JoEllen Moldoff, poetry facilitator, announces important events for writers, beginning this month.
The monthly Writer’s Roundtable will consider “Flowers For Your Salad: Writing in the New Year” on Saturday, January 14 from 1 to 3 p.m. at the Library. JoEllen says, “Jumpstart your writing in the company of writing friends. Newcomers are always welcome to join us for these monthly get-togethers. For the beginning of 2012, let us share writing strategies, resources and practices. We will have the opportunity to write—short, short stories, poems, memoir pieces, essays—in response to prompts.
“Just bring paper, pen and your enthusiasm for the written word!”
The Writer’s Roundtable is open to all and is free.
A weekly poetry class will be held on Tuesday afternoons from 1 to 3 p.m. at the Public Library for six sessions, from Jan. 17 through Feb . 21. The class is titled “On the Threshold: Adventures in Poetry.”
Moldoff also facilitates this class and quotes Nobel Prize-winning poet Seamus Heaney:
Poetry is more a threshold than a path, one constantly approached and constantly departed from, at which the reader and writer undergo in their different ways the experience of being at the same time summoned and released.
In this six-week class participants will read, discuss and write poetry. A variety of poems will be offered to stimulate the conversation about how poems work and to develop our craft. There will be a variety writing exercises and assignments to help generate new poems.
The fee for the class is $15, for copying costs and donation to library– payable to the instructor on the first day of class. Sign up at the library at 376-4985.
Jill Johnson will teach “Humor in Contemporary Literature on Thursday afternoons, from 1 to 3 p.m. beginning January 26. The class will conclude on March 1.

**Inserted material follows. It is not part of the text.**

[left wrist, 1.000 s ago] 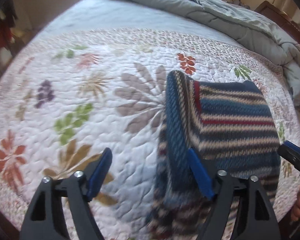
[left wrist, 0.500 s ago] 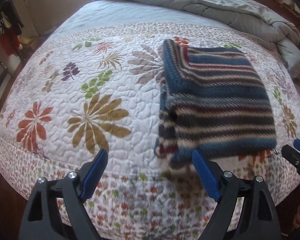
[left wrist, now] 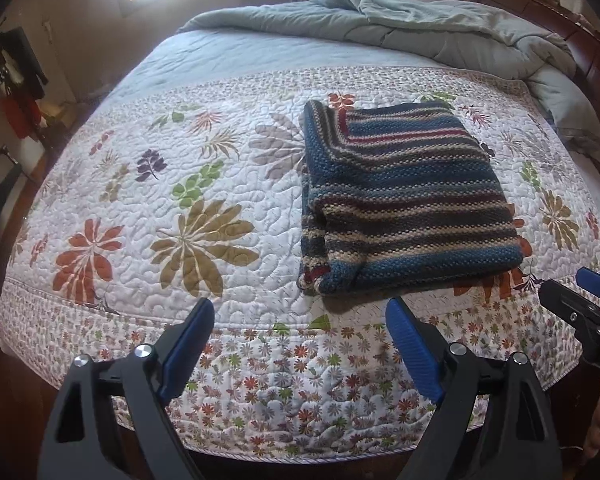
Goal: Fold small clothes
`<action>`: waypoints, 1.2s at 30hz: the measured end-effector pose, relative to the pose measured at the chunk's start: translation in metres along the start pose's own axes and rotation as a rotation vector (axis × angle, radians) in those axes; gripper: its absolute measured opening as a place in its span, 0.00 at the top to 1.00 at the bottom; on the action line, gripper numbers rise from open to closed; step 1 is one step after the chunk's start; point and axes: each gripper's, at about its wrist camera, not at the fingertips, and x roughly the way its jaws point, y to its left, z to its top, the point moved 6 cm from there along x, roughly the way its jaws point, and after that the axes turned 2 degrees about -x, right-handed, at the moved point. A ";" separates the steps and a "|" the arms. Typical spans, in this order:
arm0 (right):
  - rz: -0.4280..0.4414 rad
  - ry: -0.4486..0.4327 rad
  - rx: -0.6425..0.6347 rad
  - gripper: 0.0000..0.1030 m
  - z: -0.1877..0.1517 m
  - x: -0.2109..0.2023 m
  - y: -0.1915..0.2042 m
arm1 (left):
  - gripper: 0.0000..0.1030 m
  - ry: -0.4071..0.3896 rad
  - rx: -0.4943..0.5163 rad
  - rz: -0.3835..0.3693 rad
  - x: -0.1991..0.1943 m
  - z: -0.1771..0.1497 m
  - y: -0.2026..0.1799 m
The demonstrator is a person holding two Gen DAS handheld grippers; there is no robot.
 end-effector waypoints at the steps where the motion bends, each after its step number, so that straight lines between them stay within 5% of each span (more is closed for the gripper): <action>1: 0.000 0.001 0.002 0.11 0.000 0.000 0.000 | 0.14 0.001 0.002 -0.002 0.000 -0.001 -0.001; 36: -0.047 0.023 -0.019 0.10 0.002 0.013 0.001 | 0.14 0.020 0.003 -0.001 0.009 -0.001 -0.008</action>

Johnson says, “Brighten your winter with a sampling of humor in contemporary literature. We’ll look at poetry, fiction, and nonfiction that tickles the funny-bone, and explore the hows and whys of humor in writing.
“Optional writing exercises will be assigned, for the creative writers in the group to try between classes. Please read Bill Bryson’s nonfiction travelogue, A Walk in the Woods: Rediscovering America on the Appalachian Trail.
“All other texts, including a couple of surprises, will be provided.”
Students should bring the $25 course fee the first day of class. Checks should be made to the instructor, Jill Johnson.